Sexta-Feira, 06 de fevereiro de 2026
Sexta-Feira, 06 de fevereiro de 2026
Ouvidas testemunhas com relatos estarrecedores sobre atos de violência praticados contra um menino com Transtorno do Espectro Autista (TEA), na cidade de Arapiraca, o Ministério Público de Alagoas (MPAL), por meio da Promotoria da Infância e da Juventude da Comarca ofertou denúncia contra a babá contratada para cuidar da criança enquanto a mãe se ausentava para o trabalho. Pelos depoimentos das testemunhas e pelos demais documentos acostados aos autos, restaram indiscutíveis a autoria delitiva.
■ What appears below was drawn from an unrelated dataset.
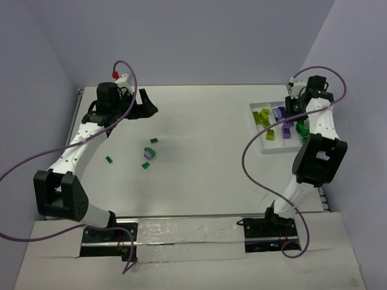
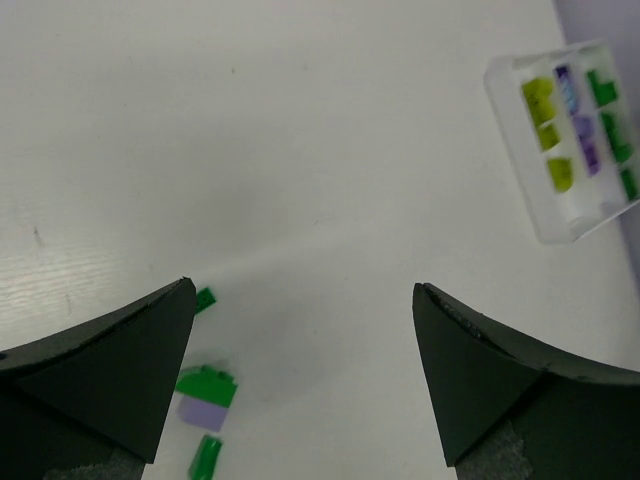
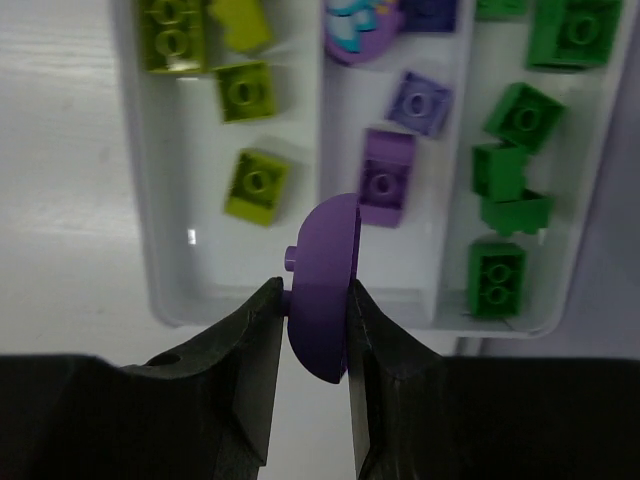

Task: Sort the legos into containers by color

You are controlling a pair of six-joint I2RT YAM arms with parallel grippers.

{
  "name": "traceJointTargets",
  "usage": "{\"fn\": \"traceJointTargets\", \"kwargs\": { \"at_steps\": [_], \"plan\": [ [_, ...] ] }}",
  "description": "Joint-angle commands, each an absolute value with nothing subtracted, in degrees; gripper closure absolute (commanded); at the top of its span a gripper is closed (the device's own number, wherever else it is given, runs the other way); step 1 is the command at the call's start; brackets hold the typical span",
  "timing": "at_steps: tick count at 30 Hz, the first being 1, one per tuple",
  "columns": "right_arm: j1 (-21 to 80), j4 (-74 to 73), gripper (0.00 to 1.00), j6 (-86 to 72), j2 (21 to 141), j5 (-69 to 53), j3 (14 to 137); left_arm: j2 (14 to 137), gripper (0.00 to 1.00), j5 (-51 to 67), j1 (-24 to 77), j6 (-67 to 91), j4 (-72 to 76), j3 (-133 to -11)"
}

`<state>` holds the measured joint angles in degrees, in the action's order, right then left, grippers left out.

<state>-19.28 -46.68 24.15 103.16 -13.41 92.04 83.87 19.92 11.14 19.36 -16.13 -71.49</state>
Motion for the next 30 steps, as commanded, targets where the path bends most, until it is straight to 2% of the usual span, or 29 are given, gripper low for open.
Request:
{"fn": "traceJointTargets", "kwargs": {
  "at_steps": [1,6,16,25,27,30],
  "plan": [
    [-21.58,-50.43,1.00,26.93,111.10,-10.82,101.07,84.81,0.01,15.80,11.16,8.11,-21.74,-76.29],
    [-21.80,-49.90,1.00,23.72,120.22,-11.91,109.67,87.54,0.01,17.46,11.16,6.51,-25.38,-78.33],
    [-21.27,-50.18,1.00,19.46,129.42,-15.34,119.69,89.99,0.01,18.92,10.61,6.06,-25.81,-78.37],
    [-19.86,-49.32,0.99,18.47,130.61,-16.16,116.61,92.35,0.01,21.01,8.54,6.50,-28.28,-79.89],
    [-19.86,-49.38,0.94,18.05,130.62,-16.09,116.29,92.54,0.01,21.10,8.27,6.50,-28.38,-79.89],
    [-19.78,-49.22,0.52,17.27,130.64,-15.24,115.48,92.75,0.01,20.73,8.06,6.50,-28.59,-79.87]
  ]
}}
No dia 30 de janeiro, a promotora de Justiça Viviane Farias, titular da mencionada unidade ministerial, já havia instaurado um procedimento preliminar e acionado as autoridades competentes para que fossem adotadas todas as medidas investigatórias e elaborado o inquérito policial.
A promotora entende o caso como uma estupidez, enfatizando que a vítima, além de já ser vulnerável pela idade, é portadora de TEA, suporte 3, e não verbal o que torna mais grave a situação quanto aos atos praticados.
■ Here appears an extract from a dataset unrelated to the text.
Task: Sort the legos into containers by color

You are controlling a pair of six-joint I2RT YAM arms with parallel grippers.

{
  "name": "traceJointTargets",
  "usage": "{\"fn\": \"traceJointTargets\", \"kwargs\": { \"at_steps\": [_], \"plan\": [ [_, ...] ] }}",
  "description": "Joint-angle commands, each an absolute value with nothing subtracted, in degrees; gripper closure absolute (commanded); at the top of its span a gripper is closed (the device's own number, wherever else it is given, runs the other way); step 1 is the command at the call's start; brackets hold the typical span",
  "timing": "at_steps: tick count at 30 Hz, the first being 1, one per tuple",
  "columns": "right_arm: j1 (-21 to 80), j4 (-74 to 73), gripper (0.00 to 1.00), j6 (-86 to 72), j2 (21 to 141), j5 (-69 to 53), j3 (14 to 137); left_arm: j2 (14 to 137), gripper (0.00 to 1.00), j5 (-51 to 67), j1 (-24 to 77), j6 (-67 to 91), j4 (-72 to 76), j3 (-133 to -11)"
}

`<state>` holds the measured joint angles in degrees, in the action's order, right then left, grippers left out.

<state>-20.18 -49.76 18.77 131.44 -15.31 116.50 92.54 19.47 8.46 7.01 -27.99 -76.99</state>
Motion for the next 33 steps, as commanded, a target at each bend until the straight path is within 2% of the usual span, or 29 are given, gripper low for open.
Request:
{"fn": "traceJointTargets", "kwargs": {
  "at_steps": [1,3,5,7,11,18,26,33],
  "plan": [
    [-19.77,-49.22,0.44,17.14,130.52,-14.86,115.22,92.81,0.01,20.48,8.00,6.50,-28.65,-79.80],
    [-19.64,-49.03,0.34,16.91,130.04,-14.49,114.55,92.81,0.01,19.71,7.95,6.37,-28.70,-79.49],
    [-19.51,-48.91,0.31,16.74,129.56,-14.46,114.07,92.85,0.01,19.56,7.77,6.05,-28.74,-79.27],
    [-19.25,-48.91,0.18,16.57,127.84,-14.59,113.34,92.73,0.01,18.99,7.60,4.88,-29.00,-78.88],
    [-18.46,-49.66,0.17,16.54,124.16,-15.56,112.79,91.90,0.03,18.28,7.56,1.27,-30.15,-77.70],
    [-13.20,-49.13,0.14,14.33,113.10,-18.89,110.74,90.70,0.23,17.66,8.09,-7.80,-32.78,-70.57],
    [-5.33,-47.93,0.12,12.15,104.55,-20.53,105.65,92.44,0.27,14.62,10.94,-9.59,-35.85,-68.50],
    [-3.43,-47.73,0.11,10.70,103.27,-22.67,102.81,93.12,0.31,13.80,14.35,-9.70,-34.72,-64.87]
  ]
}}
“Sustentaremos, após os depoimentos colhidos, que ela atentou contra a vida da criança, indefesa e com limitações, de forma consciente e voluntária. E, reincidentemente, a submetia a agressões física e verbal, com palavras de baixo calão, afetando o fator psicoemocional do menino. Para o Ministério Público, a denunciada incidiu na prática de tortura, castigo, inclusive teria comentado que mataria o infante”, afirma a promotora.
O exame de corpo de delito comprovou as suspeitas, afirmando a existência de lesões no corpo da criança. No entanto, conforme o entendimento do MPAl, as condutas imputadas à denunciada ultrapassam os limites do crime de maus tratos e lesão corporal.
“Não há como ficar inerte diante de uma situação que ultrapassa qualquer grau de crueldade contra uma criança indefesa. A violência era tanta que vale lembrar o relato dos vizinhos em relação a mulher obrigando o menino a comer material fecal. A mãe da criança afirmou que, por vezes, teria sentido um mau odor na boca do filho e a agressora dizia que era problema de garganta, ou seja, ela fazia tudo em sã consciência e já tinha as justificativas preparadas”, reforça Viviane Farias.
As testemunhas registraram os fatos em áudio desbancando todas as negativas apresentadas pela suspeita durante sua oitiva.